"Security Online"
– One minute earlier, Security Control –
The night shift command center looked less like Fort Knox and more like a teenager's bedroom with better cameras. Eight feeds glowed across the wall, none of which currently held the attention of Terry Volkov, union jacket unbuttoned and belly walled up against a folding table. A bakery cake sat open between two laptops: WELCOME JOSH!!! piped in neon frosting, the exclamation points slowly sliding toward the edge like jumpers.
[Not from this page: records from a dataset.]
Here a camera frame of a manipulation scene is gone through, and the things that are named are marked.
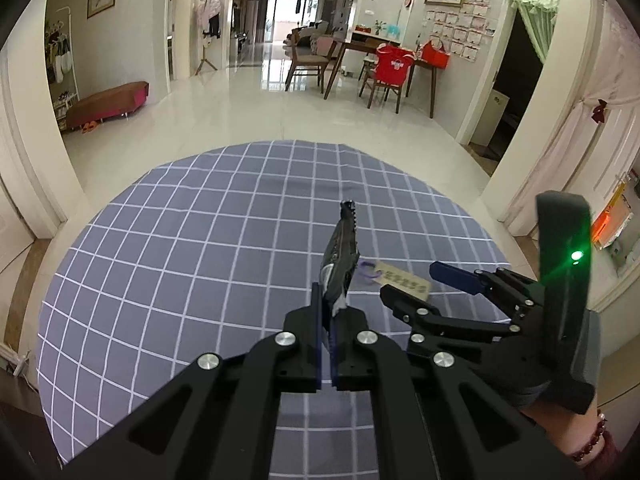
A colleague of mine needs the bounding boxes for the hanging jackets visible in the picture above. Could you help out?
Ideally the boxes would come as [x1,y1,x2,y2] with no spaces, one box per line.
[196,0,223,38]

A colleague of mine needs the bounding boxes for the white coat rack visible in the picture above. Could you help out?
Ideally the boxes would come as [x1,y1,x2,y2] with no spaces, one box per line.
[44,7,81,131]

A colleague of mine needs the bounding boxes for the wooden chair with shirt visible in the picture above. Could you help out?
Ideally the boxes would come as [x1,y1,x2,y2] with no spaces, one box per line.
[359,45,416,113]

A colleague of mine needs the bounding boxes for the grey sofa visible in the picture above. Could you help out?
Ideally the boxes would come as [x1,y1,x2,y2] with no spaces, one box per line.
[285,20,346,46]

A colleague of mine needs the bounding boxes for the person's right forearm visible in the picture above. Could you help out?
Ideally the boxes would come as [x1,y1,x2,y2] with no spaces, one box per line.
[520,400,633,480]

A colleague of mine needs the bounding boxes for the red bag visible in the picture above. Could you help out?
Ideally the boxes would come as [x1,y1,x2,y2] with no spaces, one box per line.
[419,35,451,68]

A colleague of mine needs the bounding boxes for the white appliance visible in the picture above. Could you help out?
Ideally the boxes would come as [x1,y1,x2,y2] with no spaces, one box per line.
[470,87,511,148]

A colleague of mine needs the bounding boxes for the green curtain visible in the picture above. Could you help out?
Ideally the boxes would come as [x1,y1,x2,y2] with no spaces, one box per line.
[502,0,561,66]

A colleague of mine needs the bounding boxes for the orange plastic stool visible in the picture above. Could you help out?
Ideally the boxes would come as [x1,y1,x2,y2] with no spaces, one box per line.
[592,210,614,246]

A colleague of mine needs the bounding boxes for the wooden dining chair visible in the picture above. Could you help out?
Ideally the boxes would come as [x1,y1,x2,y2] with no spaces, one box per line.
[285,27,346,92]

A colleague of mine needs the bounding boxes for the red bead bracelet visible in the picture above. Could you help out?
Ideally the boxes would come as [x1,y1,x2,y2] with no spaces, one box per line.
[570,410,609,463]

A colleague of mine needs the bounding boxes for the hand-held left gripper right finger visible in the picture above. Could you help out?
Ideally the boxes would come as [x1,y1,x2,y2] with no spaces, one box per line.
[331,307,586,480]

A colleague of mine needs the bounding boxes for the wooden dining table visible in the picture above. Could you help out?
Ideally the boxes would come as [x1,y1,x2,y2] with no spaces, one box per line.
[324,37,451,118]

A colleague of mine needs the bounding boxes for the group of wall certificates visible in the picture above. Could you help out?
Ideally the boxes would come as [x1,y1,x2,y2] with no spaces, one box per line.
[425,0,496,63]

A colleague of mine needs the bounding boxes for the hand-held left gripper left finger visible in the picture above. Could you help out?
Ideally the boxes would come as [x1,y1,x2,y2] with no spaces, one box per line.
[60,282,334,480]

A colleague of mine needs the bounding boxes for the red shirt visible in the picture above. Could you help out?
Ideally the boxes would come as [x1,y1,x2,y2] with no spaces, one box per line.
[375,45,415,82]

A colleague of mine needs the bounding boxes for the blue checked tablecloth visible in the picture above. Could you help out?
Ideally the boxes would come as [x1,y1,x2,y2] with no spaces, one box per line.
[37,140,513,468]

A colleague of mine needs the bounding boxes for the yellow bag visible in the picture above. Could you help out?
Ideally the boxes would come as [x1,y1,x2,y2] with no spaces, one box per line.
[605,180,629,241]

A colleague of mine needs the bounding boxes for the wooden tripod stand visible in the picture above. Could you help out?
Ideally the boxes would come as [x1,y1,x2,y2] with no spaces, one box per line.
[195,35,218,76]

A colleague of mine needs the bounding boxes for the beige paper tag purple string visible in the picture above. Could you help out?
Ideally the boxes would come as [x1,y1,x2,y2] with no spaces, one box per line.
[357,260,432,302]

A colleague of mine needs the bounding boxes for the brown upholstered bench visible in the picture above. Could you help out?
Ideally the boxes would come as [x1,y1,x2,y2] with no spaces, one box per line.
[65,81,150,131]

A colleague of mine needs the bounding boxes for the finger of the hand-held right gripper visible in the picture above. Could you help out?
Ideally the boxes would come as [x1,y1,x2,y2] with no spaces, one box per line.
[429,261,544,322]
[379,284,524,361]

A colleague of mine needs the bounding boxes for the pink lace curtain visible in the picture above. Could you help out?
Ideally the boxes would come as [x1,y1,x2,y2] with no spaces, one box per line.
[520,5,640,236]
"WoW is dead, kid," Terry declared, left hand on a mouse, right hand in a bag of chips. "Tonight we ascend." He pinged midlane with the solemnity of a sacrament. "Watch your minimap. Last guy ignored his minimap, had a heart attack. Not saying it was related, but I'm saying it was related."
Josh Volkov—nineteen, new badge still creased—had his own laptop open, knees jiggling like they'd been caffeinated at birth. "First day buff, Uncle T. I'm cracked." He cracked a soda. "We queue again after this. Best of five."
"Best of one, junior," Terry said. "Hospital job. Security. Protective presence." He leaned into his mic. "And also—gank now."
They were both mid-teamfight when the control room coughed up a tone it only used for bad ideas with legs. CODE GREY blinked across the top banner. Camera 11-7-06 switched itself full-screen.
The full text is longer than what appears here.